Pánico y chasco en un parking público
Mientras aquella noche iba bajando por las escaleras
de aquel parking subterráneo, sentía
una aprensión que iba convirtiéndose en miedo a medida que iba descendiendo por
sus escalones poco iluminados y desiertos. El miedo iba subiendo
progresivamente no bien me iba aproximando al lugar en el que estaba
estacionado mi coche.
Y no era para menos, porque desde que una banda de
cultos satánicos merodeaba por la zona y que en una furgoneta aparcada habían
hallado restos humanos, nadie bajaba por allí durante las noches, y si lo hacía
de día, era acompañado.
Un intento de violación a una pequeña de 8 años, que se libró merced a sus ágiles
piernas, hacía que aquel parking fuese temido por las mujeres e incluso por los hombres que a diario tenían que acudir a recoger sus vehículos.
Y la verdad es que aquello estaba prácticamente abandonado. Tres plantas bajo tierra,
con una capacidad para cientos de vehículos, cero vigilancia y casi nula
iluminación, hacían de aquel estacionamiento un agujero siniestro.
Coches dormidos como cuerpos alineados en una formación lúgubre se sucedían a
mi paso, y mi sombra, distorsionada y reflejada en las paredes, se movía
ajena a mis movimientos, formando extrañas y amenazantes siluetas.
De pronto, un sonido sordo atronaba en el intenso silencio del lugar. Me quedé congelada,
firme, rígida e inhiesta, y a la expectativa de alguna inesperada aparición.
Pero no, ahora era un gato negro y tuerto que había aterrizado de un felino
salto en el capó de un coche y que me miraba al pasar con su único ojo
brillante y amenazador.
Llegué al fondo del loca, justo frente a mi coche, y sin ganas de limpiar el
parabrisas me volví deseando salir a escape de aquella ratonera, cuando ruidos
me llegaban de lejos, y se hacían más intensos y sonoros a medida que me iba
acercando a la hilera de los coches del otro extremo.
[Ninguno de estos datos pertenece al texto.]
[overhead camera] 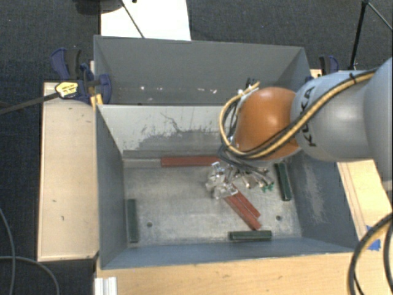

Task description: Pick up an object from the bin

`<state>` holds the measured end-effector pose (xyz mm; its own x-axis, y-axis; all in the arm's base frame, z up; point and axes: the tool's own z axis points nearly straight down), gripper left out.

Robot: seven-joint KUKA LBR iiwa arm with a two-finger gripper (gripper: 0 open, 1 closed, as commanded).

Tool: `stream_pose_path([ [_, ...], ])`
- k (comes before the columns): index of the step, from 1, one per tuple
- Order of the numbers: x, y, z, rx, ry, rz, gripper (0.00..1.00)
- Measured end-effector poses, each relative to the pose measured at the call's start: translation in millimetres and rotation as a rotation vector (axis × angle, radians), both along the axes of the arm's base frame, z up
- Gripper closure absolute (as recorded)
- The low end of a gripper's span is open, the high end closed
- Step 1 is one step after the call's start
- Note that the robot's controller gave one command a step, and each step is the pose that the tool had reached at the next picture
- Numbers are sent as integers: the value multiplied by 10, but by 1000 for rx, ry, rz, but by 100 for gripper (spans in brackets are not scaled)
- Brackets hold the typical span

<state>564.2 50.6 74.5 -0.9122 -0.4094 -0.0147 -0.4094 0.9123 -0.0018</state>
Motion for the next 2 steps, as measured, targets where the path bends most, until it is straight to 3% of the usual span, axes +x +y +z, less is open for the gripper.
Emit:
stream_pose_path([
  [1,-31,-388,283,0,16,45,100],
  [2,-275,-770,640,-4,14,0,100],
])
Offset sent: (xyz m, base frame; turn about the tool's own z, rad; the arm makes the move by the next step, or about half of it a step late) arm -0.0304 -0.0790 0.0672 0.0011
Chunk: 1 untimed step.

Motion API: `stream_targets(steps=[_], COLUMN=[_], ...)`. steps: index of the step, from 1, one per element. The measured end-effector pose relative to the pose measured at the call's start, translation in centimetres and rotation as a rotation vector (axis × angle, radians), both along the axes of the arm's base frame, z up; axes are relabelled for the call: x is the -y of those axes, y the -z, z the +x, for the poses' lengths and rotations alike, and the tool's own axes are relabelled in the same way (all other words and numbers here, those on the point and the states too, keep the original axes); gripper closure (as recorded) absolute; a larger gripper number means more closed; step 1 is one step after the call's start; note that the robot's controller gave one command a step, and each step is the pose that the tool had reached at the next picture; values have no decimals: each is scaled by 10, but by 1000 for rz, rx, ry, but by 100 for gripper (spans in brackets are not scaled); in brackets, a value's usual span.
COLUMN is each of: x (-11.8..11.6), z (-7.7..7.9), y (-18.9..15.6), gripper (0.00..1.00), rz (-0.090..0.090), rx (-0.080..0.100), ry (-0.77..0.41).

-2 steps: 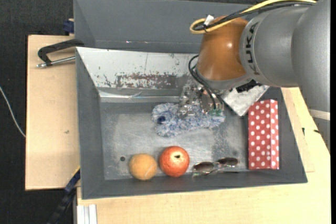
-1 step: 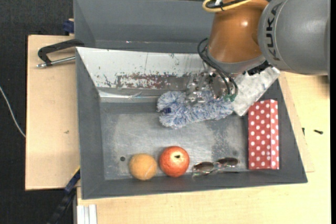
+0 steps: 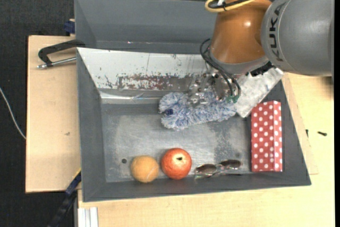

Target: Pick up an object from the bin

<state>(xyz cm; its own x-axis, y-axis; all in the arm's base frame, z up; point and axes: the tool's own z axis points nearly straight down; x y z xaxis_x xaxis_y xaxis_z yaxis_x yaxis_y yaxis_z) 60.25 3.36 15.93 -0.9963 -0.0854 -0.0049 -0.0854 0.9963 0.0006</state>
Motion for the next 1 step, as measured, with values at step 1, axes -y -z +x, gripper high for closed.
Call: stream_targets(steps=[1], x=[-5], z=[-1], y=[-99], gripper=[100], rz=[1], rx=[1], ry=[28])
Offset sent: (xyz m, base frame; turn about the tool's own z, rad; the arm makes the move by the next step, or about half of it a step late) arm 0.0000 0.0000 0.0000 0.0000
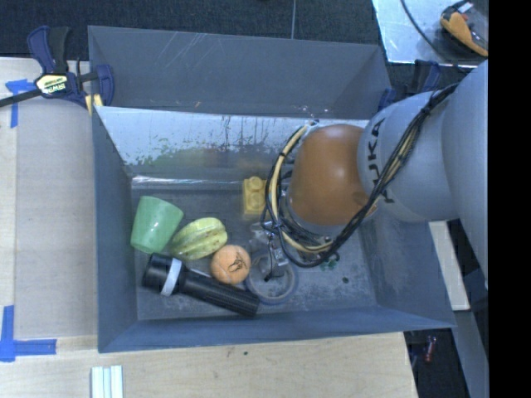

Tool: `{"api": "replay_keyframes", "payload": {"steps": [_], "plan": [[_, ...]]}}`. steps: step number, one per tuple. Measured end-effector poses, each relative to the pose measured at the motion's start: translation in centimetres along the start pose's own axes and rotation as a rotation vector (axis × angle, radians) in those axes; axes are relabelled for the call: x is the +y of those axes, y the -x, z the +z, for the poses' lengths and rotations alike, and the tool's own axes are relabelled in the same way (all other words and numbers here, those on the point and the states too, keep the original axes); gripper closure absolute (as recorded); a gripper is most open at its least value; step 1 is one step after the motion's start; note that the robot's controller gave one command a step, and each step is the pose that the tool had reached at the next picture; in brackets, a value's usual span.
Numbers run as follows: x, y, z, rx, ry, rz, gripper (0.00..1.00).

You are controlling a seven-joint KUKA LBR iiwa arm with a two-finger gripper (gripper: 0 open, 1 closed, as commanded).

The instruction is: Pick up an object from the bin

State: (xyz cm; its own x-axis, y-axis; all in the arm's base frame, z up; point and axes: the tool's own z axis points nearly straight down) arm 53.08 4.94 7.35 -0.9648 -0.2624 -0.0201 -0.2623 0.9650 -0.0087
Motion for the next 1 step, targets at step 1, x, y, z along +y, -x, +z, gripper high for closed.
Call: {"api": "replay_keyframes", "payload": {"steps": [1], "plan": [[0.13, 0.01, 0.01, -0.002, 0.0, 0.0, 1.0]]}}
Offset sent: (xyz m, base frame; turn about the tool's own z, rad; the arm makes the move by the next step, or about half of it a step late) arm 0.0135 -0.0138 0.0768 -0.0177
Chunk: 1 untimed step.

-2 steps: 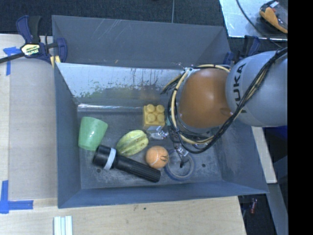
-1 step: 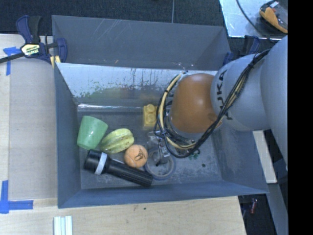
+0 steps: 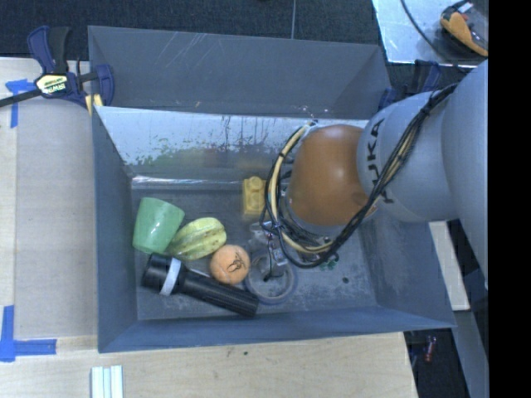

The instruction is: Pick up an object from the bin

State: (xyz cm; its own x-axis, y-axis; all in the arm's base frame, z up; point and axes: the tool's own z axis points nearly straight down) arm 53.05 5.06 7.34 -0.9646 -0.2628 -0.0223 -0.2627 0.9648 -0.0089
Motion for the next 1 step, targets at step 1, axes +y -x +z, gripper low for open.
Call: {"api": "replay_keyframes", "payload": {"steps": [1], "plan": [[-2.06, 1.37, -7.98, -0.01, -0.003, -0.015, 1.0]]}}
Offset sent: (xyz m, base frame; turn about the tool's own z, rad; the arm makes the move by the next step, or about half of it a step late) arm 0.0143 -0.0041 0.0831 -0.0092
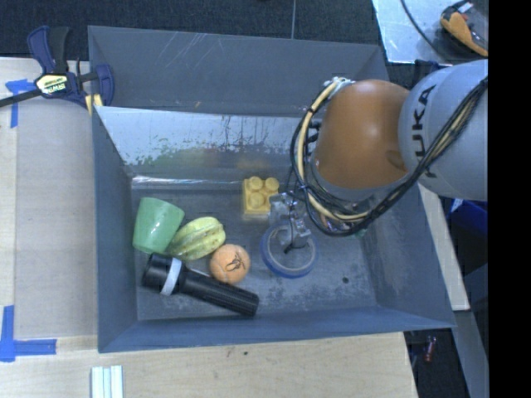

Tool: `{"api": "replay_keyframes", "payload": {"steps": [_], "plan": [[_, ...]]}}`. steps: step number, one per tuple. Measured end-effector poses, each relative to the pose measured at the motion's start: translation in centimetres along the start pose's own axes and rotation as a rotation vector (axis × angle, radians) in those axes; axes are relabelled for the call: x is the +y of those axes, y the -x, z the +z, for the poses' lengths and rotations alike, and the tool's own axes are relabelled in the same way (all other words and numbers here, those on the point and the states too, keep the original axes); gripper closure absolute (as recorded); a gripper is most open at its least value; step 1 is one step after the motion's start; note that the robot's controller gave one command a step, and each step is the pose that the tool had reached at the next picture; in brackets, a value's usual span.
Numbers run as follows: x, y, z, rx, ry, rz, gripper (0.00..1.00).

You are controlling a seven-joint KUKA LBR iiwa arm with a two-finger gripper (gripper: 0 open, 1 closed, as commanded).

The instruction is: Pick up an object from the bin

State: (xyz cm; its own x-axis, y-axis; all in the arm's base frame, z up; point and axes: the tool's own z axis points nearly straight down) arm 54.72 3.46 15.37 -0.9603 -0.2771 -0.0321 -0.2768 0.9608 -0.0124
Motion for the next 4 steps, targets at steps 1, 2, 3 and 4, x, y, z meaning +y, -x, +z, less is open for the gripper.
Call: {"api": "replay_keyframes", "payload": {"steps": [1, 2, 3, 4], "plan": [[1.2, 0.2, -0.3, 0.015, 0.007, 0.004, 1.0], [0.2, 1.4, -10.5, 0.006, 0.002, -0.012, 1.0], [0.4, 1.4, -13.0, 0.008, 0.003, -0.015, 1.0], [0.6, 2.5, -9.3, -0.003, 0.001, -0.019, 1.0]]}}
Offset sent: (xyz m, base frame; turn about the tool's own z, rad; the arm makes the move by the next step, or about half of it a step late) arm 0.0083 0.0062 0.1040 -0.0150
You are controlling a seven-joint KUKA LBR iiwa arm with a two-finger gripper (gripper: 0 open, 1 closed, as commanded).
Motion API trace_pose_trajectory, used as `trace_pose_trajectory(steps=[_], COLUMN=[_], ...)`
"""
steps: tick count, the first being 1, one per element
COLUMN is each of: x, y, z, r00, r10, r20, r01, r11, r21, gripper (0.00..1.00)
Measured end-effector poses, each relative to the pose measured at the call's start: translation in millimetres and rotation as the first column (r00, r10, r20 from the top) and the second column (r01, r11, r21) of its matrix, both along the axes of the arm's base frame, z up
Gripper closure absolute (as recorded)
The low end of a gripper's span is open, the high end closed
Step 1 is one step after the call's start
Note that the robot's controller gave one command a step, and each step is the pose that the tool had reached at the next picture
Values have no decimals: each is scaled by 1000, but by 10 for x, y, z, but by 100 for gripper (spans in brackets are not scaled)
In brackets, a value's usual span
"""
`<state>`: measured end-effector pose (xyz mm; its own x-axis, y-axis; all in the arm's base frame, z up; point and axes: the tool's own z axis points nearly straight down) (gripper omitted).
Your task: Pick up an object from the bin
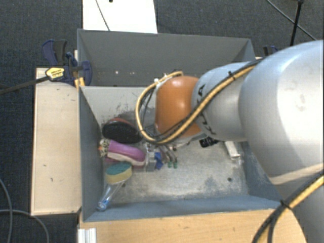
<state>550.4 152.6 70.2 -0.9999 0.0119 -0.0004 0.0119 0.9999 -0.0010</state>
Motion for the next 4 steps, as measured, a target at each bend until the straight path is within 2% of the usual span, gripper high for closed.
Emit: trace_pose_trajectory(steps=[1, 2, 3, 4], x=[50, 34, 211, 199], y=[13, 9, 267, 266], z=[1742, 1693, 4, 17], r00=[1000, 1000, 998, 998], r10=[2, 2, -68, -70], r20=[11, 3, 5, -1], r01=[-2, -2, 68, 70], r11=[1000, 1000, 998, 998], r21=[5, 3, 2, 1], gripper=[100, 0, 0, 100])
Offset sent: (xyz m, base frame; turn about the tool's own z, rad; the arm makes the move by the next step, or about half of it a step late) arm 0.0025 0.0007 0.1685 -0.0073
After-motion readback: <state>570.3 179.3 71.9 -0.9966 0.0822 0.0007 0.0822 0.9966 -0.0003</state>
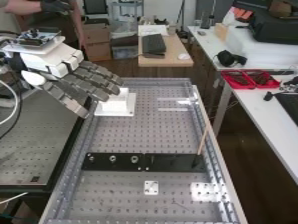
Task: Grab the smaller nut and place it in the white container
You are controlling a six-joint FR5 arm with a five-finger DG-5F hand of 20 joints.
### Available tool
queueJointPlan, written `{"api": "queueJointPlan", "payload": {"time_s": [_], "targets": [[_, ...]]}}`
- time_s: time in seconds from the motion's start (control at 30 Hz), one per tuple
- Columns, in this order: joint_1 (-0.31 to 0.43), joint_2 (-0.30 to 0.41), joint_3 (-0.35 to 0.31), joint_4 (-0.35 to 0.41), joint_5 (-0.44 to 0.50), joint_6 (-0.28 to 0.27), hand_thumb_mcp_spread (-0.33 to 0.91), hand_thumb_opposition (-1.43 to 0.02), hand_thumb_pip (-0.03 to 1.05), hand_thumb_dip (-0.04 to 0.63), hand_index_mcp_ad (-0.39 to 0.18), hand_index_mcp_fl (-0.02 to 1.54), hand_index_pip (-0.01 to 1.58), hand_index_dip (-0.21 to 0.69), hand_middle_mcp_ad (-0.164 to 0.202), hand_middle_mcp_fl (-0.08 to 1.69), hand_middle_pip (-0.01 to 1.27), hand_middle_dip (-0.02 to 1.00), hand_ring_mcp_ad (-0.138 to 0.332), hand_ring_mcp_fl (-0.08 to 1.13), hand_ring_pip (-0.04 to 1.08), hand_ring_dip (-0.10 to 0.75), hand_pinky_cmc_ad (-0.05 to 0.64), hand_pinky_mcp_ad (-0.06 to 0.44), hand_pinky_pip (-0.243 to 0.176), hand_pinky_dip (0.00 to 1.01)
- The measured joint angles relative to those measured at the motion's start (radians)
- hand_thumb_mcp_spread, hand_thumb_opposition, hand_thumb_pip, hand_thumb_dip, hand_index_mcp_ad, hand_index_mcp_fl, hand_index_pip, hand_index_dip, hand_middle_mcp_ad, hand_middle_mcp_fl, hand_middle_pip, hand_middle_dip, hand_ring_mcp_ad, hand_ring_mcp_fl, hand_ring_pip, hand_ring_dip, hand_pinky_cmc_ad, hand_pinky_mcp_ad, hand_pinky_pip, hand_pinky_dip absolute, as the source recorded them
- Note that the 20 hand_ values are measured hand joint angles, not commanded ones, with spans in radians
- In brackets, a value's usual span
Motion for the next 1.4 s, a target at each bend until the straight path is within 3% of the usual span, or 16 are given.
{"api": "queueJointPlan", "payload": {"time_s": [0.1,0.37,0.53,0.77,0.9,1.07,1.4], "targets": [[-0.013,-0.014,-0.02,0.023,-0.012,-0.006,0.32,-0.73,0.54,0.126,-0.056,0.14,0.45,0.112,0.072,0.12,0.13,0.23,0.164,0.0,0.09,0.112,0.431,0.347,-0.105,0.52],[-0.05,-0.049,-0.08,0.11,-0.028,0.001,0.33,-0.76,0.55,0.143,-0.073,0.1,0.73,0.086,0.072,0.12,0.13,0.23,0.164,0.0,0.09,0.112,0.435,0.347,-0.105,0.52],[-0.073,-0.071,-0.129,0.197,-0.04,-0.004,0.33,-0.76,0.56,0.152,-0.073,0.06,0.86,0.086,0.072,0.1,0.13,0.23,0.164,0.0,0.09,0.112,0.435,0.344,-0.105,0.52],[-0.117,-0.108,-0.159,0.257,-0.096,-0.024,0.32,-0.76,0.56,0.159,-0.091,0.03,1.03,0.086,0.068,0.1,0.13,0.23,0.162,0.0,0.09,0.112,0.435,0.344,-0.105,0.52],[-0.134,-0.123,-0.175,0.291,-0.107,-0.031,0.33,-0.76,0.62,0.157,-0.096,0.03,1.09,0.086,0.068,0.1,0.13,0.23,0.164,0.0,0.09,0.112,0.435,0.344,-0.105,0.53],[-0.138,-0.137,-0.193,0.322,-0.095,-0.03,0.32,-0.77,0.62,0.169,-0.101,0.02,1.23,0.086,0.072,0.1,0.13,0.23,0.164,0.0,0.09,0.112,0.431,0.344,-0.105,0.51],[-0.098,-0.161,-0.246,0.4,-0.002,-0.024,0.32,-0.77,0.64,0.173,-0.101,0.02,1.31,0.086,0.072,0.09,0.13,0.23,0.161,0.0,0.09,0.112,0.431,0.344,-0.105,0.51]]}}
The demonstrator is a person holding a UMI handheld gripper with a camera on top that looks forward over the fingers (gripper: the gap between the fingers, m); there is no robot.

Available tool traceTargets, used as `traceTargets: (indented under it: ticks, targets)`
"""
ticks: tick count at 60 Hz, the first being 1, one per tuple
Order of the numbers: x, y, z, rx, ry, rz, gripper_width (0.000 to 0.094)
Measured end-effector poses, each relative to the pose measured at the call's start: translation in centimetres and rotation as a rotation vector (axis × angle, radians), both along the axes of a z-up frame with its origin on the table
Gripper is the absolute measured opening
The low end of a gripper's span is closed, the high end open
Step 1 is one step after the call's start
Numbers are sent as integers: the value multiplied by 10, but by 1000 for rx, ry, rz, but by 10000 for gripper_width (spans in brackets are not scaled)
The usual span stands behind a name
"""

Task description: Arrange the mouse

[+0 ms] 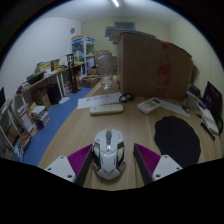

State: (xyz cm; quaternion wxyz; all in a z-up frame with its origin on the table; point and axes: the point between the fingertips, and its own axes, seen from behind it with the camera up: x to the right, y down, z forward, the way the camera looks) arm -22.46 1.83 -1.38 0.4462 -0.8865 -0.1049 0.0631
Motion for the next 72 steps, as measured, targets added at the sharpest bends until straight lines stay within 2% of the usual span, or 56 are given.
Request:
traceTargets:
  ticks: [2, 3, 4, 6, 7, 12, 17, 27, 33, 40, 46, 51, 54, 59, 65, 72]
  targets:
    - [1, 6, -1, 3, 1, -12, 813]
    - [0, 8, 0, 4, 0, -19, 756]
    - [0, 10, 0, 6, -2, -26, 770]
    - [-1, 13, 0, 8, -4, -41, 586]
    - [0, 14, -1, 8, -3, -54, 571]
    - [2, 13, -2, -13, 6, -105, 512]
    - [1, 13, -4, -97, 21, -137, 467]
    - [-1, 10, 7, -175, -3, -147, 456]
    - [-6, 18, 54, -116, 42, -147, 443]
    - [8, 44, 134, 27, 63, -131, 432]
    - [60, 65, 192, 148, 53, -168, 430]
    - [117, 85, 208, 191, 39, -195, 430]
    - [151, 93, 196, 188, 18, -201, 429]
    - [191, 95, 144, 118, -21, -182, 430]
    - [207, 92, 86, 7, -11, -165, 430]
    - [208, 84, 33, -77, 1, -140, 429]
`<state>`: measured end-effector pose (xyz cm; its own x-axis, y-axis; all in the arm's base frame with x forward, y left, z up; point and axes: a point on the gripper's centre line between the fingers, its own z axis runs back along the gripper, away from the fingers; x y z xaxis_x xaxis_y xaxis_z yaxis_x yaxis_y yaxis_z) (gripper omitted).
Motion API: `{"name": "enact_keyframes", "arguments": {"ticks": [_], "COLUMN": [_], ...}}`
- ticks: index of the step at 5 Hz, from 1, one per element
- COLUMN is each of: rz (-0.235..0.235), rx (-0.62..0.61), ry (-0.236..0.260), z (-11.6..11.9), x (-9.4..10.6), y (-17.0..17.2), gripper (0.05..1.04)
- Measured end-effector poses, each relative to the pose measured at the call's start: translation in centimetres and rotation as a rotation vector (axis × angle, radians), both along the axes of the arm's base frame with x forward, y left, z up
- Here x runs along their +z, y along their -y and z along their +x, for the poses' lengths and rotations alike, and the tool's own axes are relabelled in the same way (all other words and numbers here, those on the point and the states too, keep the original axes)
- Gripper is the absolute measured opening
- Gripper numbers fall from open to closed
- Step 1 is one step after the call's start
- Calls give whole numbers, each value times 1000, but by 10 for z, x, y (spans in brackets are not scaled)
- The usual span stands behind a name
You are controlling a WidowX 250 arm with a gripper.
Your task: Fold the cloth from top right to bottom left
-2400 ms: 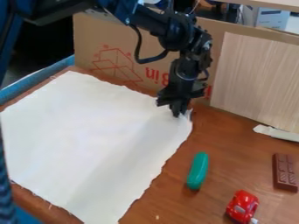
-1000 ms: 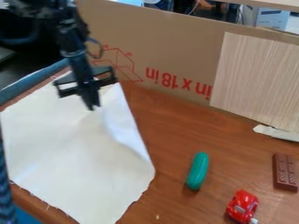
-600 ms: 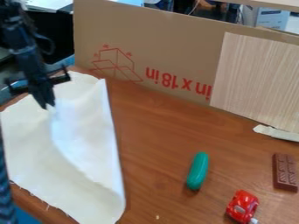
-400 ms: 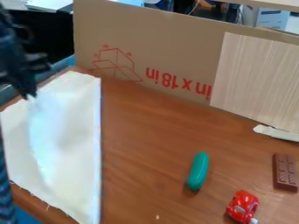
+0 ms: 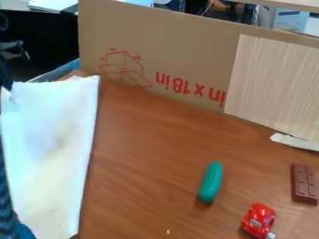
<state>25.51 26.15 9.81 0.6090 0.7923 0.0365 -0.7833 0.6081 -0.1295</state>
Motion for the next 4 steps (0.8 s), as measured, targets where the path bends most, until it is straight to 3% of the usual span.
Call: {"name": "enact_keyframes", "arguments": {"ticks": [1,2,4], "rz": [62,104,128], "rx": [34,152,199], "ry": [-34,-84,-87], "z": [-6,-10,-14], "x": [-5,-14,-24], "y": [-10,-19,-20], "gripper": [70,215,778]}}
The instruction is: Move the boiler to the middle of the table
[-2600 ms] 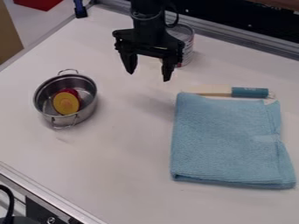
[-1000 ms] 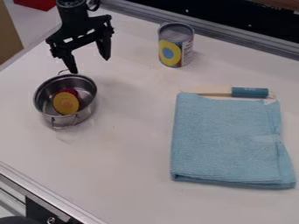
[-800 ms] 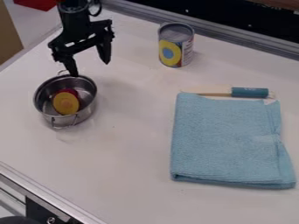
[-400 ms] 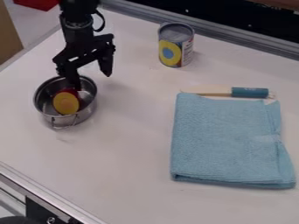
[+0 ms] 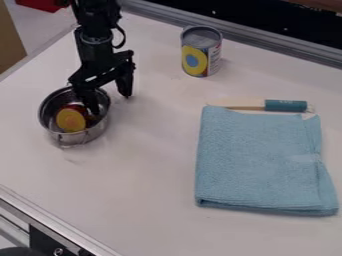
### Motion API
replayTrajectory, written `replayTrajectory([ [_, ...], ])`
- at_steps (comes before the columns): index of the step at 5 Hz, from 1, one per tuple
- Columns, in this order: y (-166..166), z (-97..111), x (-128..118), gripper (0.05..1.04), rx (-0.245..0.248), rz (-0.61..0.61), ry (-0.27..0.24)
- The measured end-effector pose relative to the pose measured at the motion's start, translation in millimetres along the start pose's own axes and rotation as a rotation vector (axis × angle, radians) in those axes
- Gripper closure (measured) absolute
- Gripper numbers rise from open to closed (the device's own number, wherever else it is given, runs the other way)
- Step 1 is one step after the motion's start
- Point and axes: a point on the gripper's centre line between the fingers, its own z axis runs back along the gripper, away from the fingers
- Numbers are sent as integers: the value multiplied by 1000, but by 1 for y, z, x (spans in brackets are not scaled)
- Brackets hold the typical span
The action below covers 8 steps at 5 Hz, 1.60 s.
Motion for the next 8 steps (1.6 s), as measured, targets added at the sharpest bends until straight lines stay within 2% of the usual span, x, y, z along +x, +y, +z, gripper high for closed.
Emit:
replayTrajectory([
  [1,-1,-2,1,112,-10,23,-16],
  [3,3,-7,1,669,9,79,6],
  [4,4,-8,2,899,35,93,6],
  [5,7,-10,2,1011,44,111,2],
  [6,7,-10,-7,1022,58,126,1],
  [7,13,-8,-22,1023,92,160,19],
  [8,20,-5,-47,1025,127,169,48],
])
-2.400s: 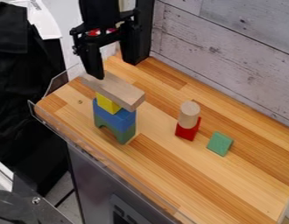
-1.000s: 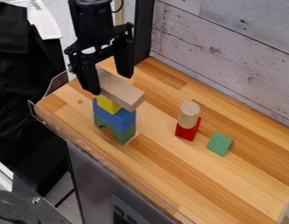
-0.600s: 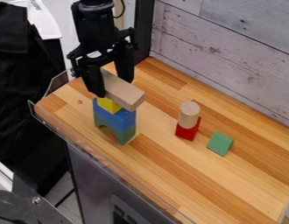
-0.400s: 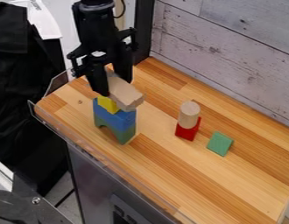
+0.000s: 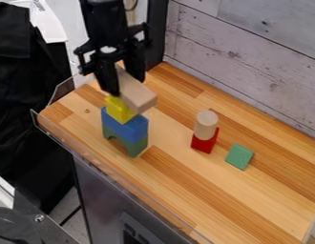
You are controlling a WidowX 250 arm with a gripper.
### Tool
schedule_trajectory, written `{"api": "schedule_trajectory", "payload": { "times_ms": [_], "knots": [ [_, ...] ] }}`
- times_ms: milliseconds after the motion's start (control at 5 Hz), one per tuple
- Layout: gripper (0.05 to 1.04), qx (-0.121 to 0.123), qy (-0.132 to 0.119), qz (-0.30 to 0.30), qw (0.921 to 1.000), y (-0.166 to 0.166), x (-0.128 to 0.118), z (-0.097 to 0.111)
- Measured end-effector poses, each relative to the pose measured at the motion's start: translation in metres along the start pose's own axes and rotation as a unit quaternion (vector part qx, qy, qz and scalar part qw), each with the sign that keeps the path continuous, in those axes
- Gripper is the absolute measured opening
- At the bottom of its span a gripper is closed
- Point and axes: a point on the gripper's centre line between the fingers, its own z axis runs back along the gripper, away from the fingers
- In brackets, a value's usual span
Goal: Remove rectangle in the yellow cube
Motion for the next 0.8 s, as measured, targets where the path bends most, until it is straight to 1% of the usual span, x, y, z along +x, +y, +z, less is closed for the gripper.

“¿Qué ha sido eso?” me pregunté. Los ruidos provenían del interior de uno de
los vehículos aparcados en la casi oscuridad.
Me aproximé con sigilo y con
miedo, y con espanto pude ver una cabeza que se movía y unos brazos que
parecían agredir a un cuerpo, oculto a mi visión.
Gemidos femeninos y respiraciones agitadas
palmariamente me llegaban. ¡Estaban agrediendo a una mujer! Si era un violador
había que salvarla de las garras del malvado. Con un valor desconocido por mí, pero
sin dudar, aporreé reiteradas veces la puerta del lado del conductor, e incluso
hice un intento de abrirla. Gritando amenacé.
Se resistía la dichosa puerta, pero el tumulto del interior del coche había
desparecido. “¿La habrá matado?”, me pregunté de nuevo.
Pero, de pronto, el negro cristal de la ventanilla del conductor se bajó a
medias y apareció una cabeza despeinada de un individuo que parecía joven y que
me dijo con cara de cachondeo:
“¡Pasa tía! ¡¿Es que uno no puede echar aquí un quiqui con tranquilidad!”. Me di media vuelta y, cambiando mi pánico por una risa nerviosa y
persistente, y apresurando al máximo mis pasos, me fui presurosa hacia el
estacionamiento en el que, plácidamente, dormía mi utilitario.